# Exercise requirements:
An exact reproduction of the data below is expected, free of images.

# Supplied material:
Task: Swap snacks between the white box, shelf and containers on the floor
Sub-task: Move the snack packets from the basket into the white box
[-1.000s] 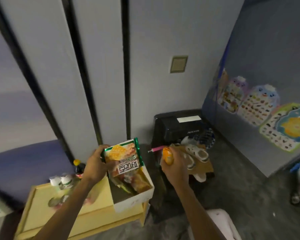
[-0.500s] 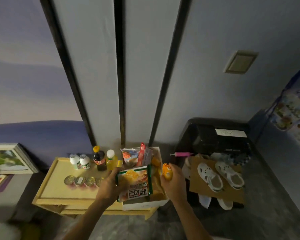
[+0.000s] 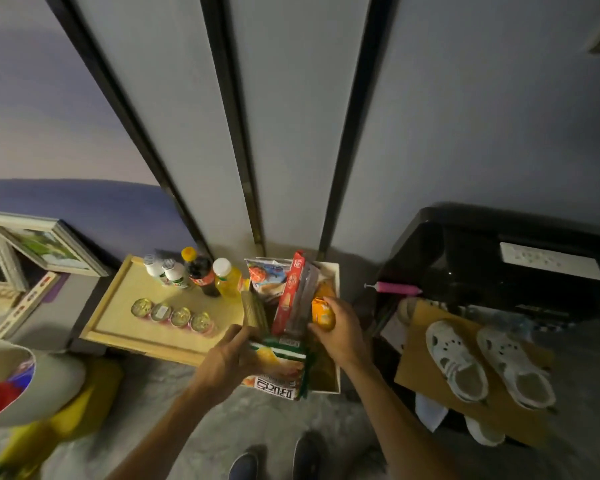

# Answer for the task:
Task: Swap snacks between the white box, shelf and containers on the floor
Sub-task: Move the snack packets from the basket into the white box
[-1.000s] 
[-0.500s] 
[+0.000s] 

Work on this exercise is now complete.